There are several and almost similar inequalities in MSE that some of them can be proved in long page. some of these questions listed below:

and so on. One cane pose many many similar question in this way: Let $$f(x)$$ be a continuous (and maybe with a special property) then prove that $$\sum_{x\in\{a,b,c\}}f(x)\leq 3f(1)$$ whenever $$abc=1$$. or one can generalize this for arbitrary number of variables: $$\sum_{cyc}f(x)\leq nf(1)$$ whenever $$\prod_{i=1}^n x_i=1$$.

My argument based on what I read in Problem-Solving Through Problems by Loren C. Larson that

principle of insufficient reason, which can be stated briefly as follows: "Where there is no sufficient reason to distinguish, there can be no distinction."

So my question is

Is a (short and) beautiful proof for similar inequalities must exist always as the OPs want for desired answer?

It not always exists, but very very wanted that we can find a nice solution.

I'll give one example.

In 1988 Walther Janous proposed the following problem (Crux 1366).

Let $$a$$, $$b$$ and $$c$$ be positive numbers.
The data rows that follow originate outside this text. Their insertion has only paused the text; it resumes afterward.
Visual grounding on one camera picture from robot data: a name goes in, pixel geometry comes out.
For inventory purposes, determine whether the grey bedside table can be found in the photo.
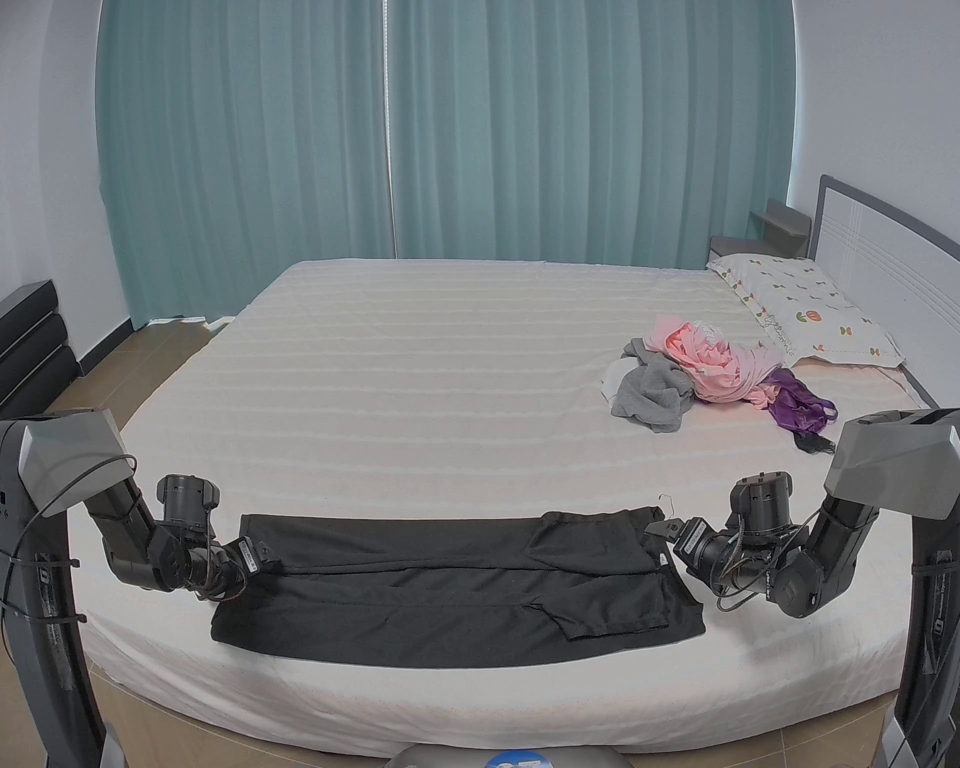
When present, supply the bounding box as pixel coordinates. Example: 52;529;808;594
708;198;813;260

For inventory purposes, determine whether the white garment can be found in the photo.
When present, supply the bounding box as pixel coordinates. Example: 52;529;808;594
600;358;635;402

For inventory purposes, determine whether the black T-shirt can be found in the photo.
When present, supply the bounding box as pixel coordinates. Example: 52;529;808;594
210;506;706;669

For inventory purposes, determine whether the blue-green curtain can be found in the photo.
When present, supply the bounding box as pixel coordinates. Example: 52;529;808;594
97;0;396;327
384;0;798;267

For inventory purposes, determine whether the pink garment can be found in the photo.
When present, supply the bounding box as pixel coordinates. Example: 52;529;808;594
646;315;781;410

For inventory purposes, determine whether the black chest of drawers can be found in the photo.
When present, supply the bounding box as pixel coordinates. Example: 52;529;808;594
0;279;80;421

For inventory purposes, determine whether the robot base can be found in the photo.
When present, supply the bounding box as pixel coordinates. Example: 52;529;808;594
382;742;631;768

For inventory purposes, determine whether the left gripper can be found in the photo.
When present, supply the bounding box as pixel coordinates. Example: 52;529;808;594
223;534;270;585

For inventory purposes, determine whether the white printed pillow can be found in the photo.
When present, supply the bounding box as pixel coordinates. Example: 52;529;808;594
706;253;907;369

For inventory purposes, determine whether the bed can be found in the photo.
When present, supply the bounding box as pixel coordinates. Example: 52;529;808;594
67;174;960;755

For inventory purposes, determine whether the purple garment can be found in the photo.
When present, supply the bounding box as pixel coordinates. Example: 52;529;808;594
765;367;839;436

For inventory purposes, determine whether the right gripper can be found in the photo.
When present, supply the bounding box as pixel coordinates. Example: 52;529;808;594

Prove that: $$\frac{a}{\sqrt{a+b}}+\frac{b}{\sqrt{b+c}}+\frac{c}{\sqrt{c+a}}\geq\frac{\sqrt{a}+\sqrt{b}+\sqrt{c}}{\sqrt2}.$$

This problem was an open issue until 2005 before Peter Scholze came and found the following.

We need to prove that: $$\sum_{cyc}\frac{a^2}{\sqrt{a^2+b^2}}\geq\frac{a+b+c}{\sqrt2}$$ or $$\sum_{cyc}\left(\frac{a^4}{a^2+b^2}+\frac{2a^2b^2}{\sqrt{(a^2+b^2)(b^2+c^2)}}\right)\geq\frac{1}{2}\sum_{cyc}(a^2+2bc),$$ which is true by Rearrangement: $$\sum_{cyc}\left(\frac{a^4}{a^2+b^2}+\frac{2a^2b^2}{\sqrt{(a^2+b^2)(b^2+c^2)}}\right)-\frac{1}{2}\sum_{cyc}(a^2+2bc)=$$ $$=\sum_{cyc}\left(\frac{1}{2}\frac{a^4+b^4}{a^2+b^2}+\frac{2a^2b^2}{\sqrt{a^2+b^2}}\cdot\frac{1}{\sqrt{b^2+c^2}}\right)-\frac{1}{2}\sum_{cyc}(a^2+2bc)\geq$$

$$\geq\sum_{cyc}\left(\frac{1}{2}\frac{a^4+b^4}{a^2+b^2}+\frac{2a^2b^2}{\sqrt{a^2+b^2}}\cdot\frac{1}{\sqrt{a^2+b^2}}\right)-\frac{1}{2}\sum_{cyc}(a^2+2bc)=\frac{1}{2}\sum_{cyc}\frac{(a-b)^4}{a^2+b^2}\geq0.$$

If there is so beautiful solution for so hard problem, why we can not try to find something for another problems?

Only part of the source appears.